_What you need to do_
A faithful copy of the whole listing is required, with nothing left out.

_Given entries_
************

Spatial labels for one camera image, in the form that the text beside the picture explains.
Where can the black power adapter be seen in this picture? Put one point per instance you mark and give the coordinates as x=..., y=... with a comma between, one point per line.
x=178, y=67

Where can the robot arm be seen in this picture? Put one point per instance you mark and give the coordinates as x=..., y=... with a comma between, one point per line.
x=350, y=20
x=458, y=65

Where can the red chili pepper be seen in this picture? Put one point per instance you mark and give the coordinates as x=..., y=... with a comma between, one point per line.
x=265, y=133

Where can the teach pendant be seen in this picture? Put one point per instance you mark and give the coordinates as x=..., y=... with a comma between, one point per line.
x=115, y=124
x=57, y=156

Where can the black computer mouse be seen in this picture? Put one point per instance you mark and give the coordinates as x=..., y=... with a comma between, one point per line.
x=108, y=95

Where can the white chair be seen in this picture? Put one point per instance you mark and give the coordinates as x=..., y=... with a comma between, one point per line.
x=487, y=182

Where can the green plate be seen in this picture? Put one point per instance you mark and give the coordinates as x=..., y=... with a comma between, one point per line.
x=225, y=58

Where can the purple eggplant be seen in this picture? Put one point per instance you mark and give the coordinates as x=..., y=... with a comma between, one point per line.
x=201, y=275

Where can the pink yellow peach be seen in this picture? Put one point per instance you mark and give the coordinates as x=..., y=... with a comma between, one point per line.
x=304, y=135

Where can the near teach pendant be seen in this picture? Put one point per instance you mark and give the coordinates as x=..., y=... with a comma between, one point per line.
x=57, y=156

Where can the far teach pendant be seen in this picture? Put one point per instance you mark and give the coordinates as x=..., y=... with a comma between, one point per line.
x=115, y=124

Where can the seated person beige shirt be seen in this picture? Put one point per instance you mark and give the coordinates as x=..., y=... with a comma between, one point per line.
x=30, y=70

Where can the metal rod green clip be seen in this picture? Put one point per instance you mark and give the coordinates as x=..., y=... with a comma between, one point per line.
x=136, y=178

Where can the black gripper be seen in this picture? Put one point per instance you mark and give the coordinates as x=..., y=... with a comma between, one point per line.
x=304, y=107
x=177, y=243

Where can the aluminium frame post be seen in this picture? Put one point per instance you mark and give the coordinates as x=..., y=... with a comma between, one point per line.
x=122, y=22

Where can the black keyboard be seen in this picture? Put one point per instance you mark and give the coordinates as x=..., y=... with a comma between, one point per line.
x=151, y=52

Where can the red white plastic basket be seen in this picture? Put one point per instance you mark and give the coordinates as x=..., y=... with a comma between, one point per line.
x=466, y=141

************

_Response area_
Spatial labels for one camera image, in the form that the text beside the picture explains.
Where can the black power adapter be seen in this picture? Put one point per instance you mark and give the coordinates as x=..., y=... with a comma between, one point per line.
x=178, y=67

Where can the robot arm be seen in this picture? Put one point per instance you mark and give the coordinates as x=..., y=... with a comma between, one point per line.
x=350, y=20
x=458, y=65

Where can the red chili pepper be seen in this picture? Put one point per instance you mark and give the coordinates as x=..., y=... with a comma between, one point per line.
x=265, y=133

Where can the teach pendant be seen in this picture? Put one point per instance you mark and give the coordinates as x=..., y=... with a comma between, one point per line.
x=115, y=124
x=57, y=156

Where can the black computer mouse be seen in this picture? Put one point per instance you mark and give the coordinates as x=..., y=... with a comma between, one point per line.
x=108, y=95

Where can the white chair be seen in this picture? Put one point per instance you mark and give the coordinates as x=..., y=... with a comma between, one point per line.
x=487, y=182

Where can the green plate be seen in this picture? Put one point per instance you mark and give the coordinates as x=..., y=... with a comma between, one point per line.
x=225, y=58

Where can the purple eggplant be seen in this picture? Put one point per instance you mark and give the coordinates as x=..., y=... with a comma between, one point per line.
x=201, y=275

Where can the pink yellow peach be seen in this picture? Put one point per instance you mark and give the coordinates as x=..., y=... with a comma between, one point per line.
x=304, y=135

Where can the near teach pendant be seen in this picture? Put one point per instance you mark and give the coordinates as x=..., y=... with a comma between, one point per line.
x=57, y=156

Where can the far teach pendant be seen in this picture? Put one point per instance you mark and give the coordinates as x=..., y=... with a comma between, one point per line.
x=115, y=124

Where can the seated person beige shirt be seen in this picture? Put one point per instance you mark and give the coordinates as x=..., y=... with a comma between, one point per line.
x=30, y=70

Where can the metal rod green clip be seen in this picture? Put one point per instance you mark and give the coordinates as x=..., y=... with a comma between, one point per line.
x=136, y=178

Where can the black gripper be seen in this picture? Put one point per instance you mark and give the coordinates as x=..., y=... with a comma between, one point per line.
x=304, y=107
x=177, y=243

Where can the aluminium frame post be seen in this picture? Put one point per instance you mark and give the coordinates as x=..., y=... with a comma between, one point per line.
x=122, y=22

Where can the black keyboard be seen in this picture? Put one point per instance you mark and give the coordinates as x=..., y=... with a comma between, one point per line.
x=151, y=52

Where can the red white plastic basket be seen in this picture? Put one point per instance you mark and give the coordinates as x=..., y=... with a comma between, one point per line.
x=466, y=141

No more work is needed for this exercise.